● Task to complete
Output the data below exactly, without images.

===== Exercise data =====

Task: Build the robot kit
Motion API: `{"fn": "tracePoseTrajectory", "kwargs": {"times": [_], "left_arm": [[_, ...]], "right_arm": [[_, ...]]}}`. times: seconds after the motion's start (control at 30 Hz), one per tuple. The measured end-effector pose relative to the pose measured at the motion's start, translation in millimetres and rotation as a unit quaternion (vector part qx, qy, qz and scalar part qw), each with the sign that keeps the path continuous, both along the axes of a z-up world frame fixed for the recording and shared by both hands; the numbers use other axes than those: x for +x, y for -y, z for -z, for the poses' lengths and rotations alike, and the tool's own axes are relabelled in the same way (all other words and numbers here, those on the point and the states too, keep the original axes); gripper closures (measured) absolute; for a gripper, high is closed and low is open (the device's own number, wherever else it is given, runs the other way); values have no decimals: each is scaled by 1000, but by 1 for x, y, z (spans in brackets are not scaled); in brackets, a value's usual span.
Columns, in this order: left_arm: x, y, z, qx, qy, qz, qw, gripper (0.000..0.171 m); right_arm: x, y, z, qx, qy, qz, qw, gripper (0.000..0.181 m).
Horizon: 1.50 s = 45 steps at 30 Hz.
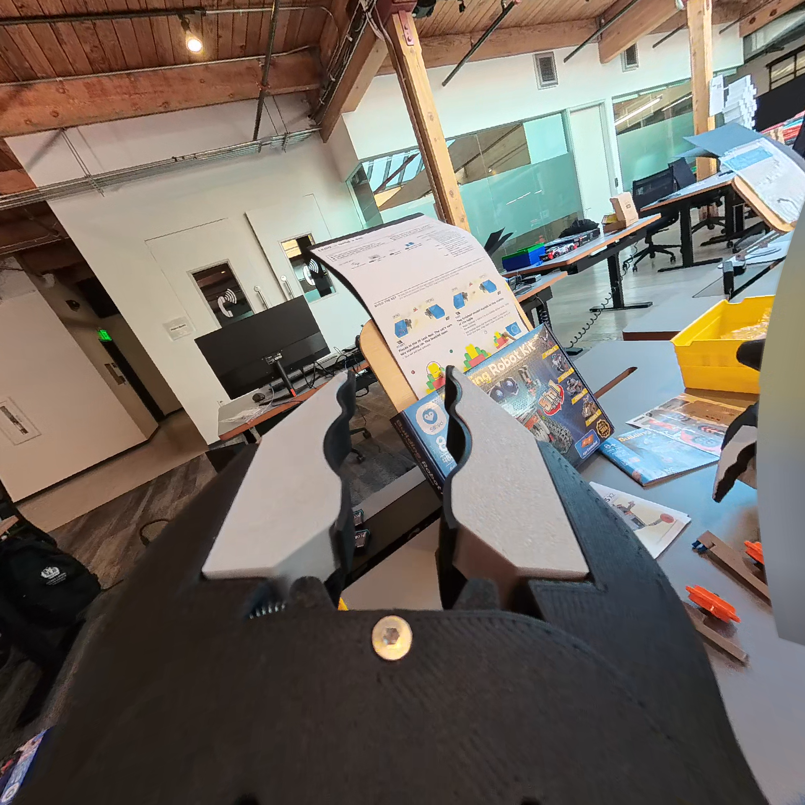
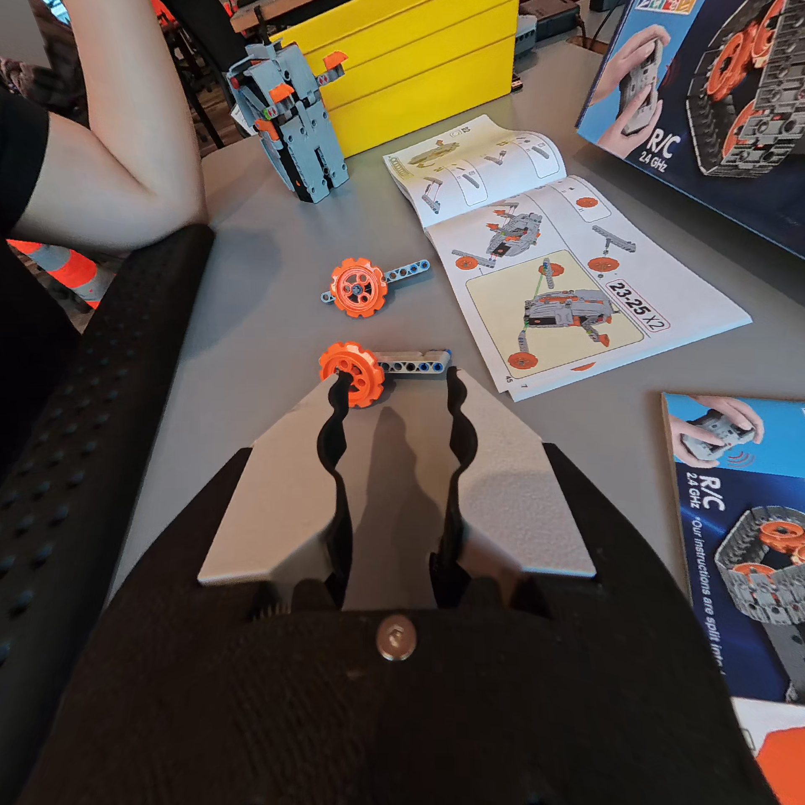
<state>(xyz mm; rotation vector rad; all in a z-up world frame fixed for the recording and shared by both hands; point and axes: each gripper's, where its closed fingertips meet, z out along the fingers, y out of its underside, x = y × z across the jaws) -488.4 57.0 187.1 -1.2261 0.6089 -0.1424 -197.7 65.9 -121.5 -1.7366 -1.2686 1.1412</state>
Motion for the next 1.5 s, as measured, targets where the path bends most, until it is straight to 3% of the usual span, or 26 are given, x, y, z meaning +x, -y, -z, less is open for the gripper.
{"fn": "tracePoseTrajectory", "kwargs": {"times": [0.47, 1.03, 1.5], "left_arm": [[7, -29, 16, -38, -8, -36, 999, 132], [26, 1, 1, -5, -17, -12, 1000, 131], [-3, -3, -5, -4, 7, -61, 998, 131]], "right_arm": [[-3, 7, 6, 33, 29, -15, 999, 136], [-5, 8, 12, 41, 48, -17, 998, 136], [-3, 11, 4, 11, 16, -33, 999, 135]]}}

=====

● Response to this exercise
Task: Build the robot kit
Motion API: `{"fn": "tracePoseTrajectory", "kwargs": {"times": [_], "left_arm": [[_, ...]], "right_arm": [[_, ...]]}}`. times: seconds after the motion's start (control at 30 Hz), one per tuple. The measured end-effector pose relative to the pose measured at the motion's start, translation in millimetres and rotation as a unit quaternion (vector part qx, qy, qz and scalar part qw), each with the sign that keeps the path continuous, both along the axes of a z-up world frame fixed for the recording and shared by both hands; the numbers use other axes than those: x for +x, y for -y, z for -z, for the poses' lengths and rotations alike, and the tool's own axes are relabelled in the same way (all other words and numbers here, those on the point and the states too, keep the original axes); gripper closures (measured) absolute; for a gripper, high is closed and low is open (the device's own number, wherever else it is given, runs the other way); values have no decimals: each is scaled by 1000, but by 1 for x, y, z (spans in brackets are not scaled); in brackets, a value's usual span.
Columns, in this order: left_arm: x, y, z, qx, qy, qz, qw, gripper (0.000..0.171 m); right_arm: x, y, z, qx, qy, qz, qw, gripper (0.000..0.181 m).
Horizon: 1.50 s = 45 steps at 30 Hz.
<state>(xyz mm; rotation vector rad; all in a z-up world frame fixed for the recording and shared by both hands; point and axes: each gripper's, where its closed fingertips meet, z out along the fingers, y out of its underside, x = y × z across the jaws) -488.4 57.0 187.1 -1.2261 0.6089 -0.1424 -197.7 65.9 -121.5 -1.7366 -1.2686 1.1412</state>
Motion for the next 1.5 s, as measured, targets where the path bends most, until it is straight to 3% of the usual span, or 26 are given, x, y, z meaning +x, -y, -z, less is open for the gripper.
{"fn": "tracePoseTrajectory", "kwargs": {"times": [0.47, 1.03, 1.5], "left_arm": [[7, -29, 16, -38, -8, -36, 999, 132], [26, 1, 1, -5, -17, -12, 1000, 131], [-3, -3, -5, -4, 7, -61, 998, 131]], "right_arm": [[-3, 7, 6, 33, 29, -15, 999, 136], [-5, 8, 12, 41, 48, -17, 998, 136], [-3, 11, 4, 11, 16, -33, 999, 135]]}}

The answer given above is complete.